TeliaSonera to consider Yoigo sale

News General Spain 17 JUL 2014
TeliaSonera to consider Yoigo sale

Spanish mobile operator Yoigo reported a significant year-on-year decline in its net sales in local currency of 19.3 percent to the equivalent of SEK 1.81 billion in the second quarter of 2014, a result that forced parent company TeliaSonera to cut its full-year revenue outlook. The fall was mainly due to reduced handset sales, which almost halved to SEK 385 million compared to the second quarter of 2013, with lower interconnect revenues and billed ARPU erosion also playing a part. Commenting on the results, TeliaSonera CEO Johan Dennelind said Yoigo remained “sub-scale” with a market share of around 7 percent, adding that “we are reviewing our future presence in the Spanish market”. Like other mobile-only operators, Yoigo has struggled to compete in an economic climate in which deeply discounted all-inclusive bundles of fixed and mobile phone, television and broadband services continue to dominate.

However, Yoigo’s EBITDA margin improved up to 11.0 percent in the second quarter, compared to 8.2 percent in the same quarter of 2013, explained by lower subsidies and subscriber acquisition costs, while EBITDA for the quarter inched up to SEK 198 million, compared to SEK 184 million in the April-June quarter of last year.

Yoigo's overall customer base of 4.02 million was more or less unchanged compared to the previous quarter but increased by 5.4 percent year on year.
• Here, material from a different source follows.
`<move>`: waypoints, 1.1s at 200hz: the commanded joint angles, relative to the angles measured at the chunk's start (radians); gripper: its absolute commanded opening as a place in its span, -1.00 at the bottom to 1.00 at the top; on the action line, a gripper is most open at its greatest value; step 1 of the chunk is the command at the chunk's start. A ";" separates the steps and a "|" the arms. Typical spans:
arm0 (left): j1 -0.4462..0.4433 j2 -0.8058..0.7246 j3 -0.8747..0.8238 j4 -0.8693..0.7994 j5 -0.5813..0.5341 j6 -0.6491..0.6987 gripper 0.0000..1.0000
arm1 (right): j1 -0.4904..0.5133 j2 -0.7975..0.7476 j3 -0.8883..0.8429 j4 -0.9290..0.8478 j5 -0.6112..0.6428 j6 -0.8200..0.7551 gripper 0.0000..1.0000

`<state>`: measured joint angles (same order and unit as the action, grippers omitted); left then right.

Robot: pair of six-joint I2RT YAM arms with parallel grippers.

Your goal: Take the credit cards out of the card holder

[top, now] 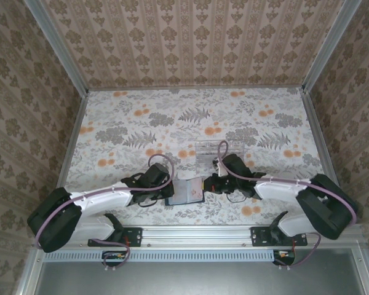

In fact, churn declined to 24 percent, the lowest level since the end of 2012. ARPU, on the other hand, continued to fall, coming in at EUR 12.8 per month, versus EUR 13.3 in the previous quarter and EUR 15.3 a year earlier.

On a more positive note, Yoigo led the way with the launch of a new portfolio of data-focused subscriptions at the beginning of June, which have now been replicated by other operators.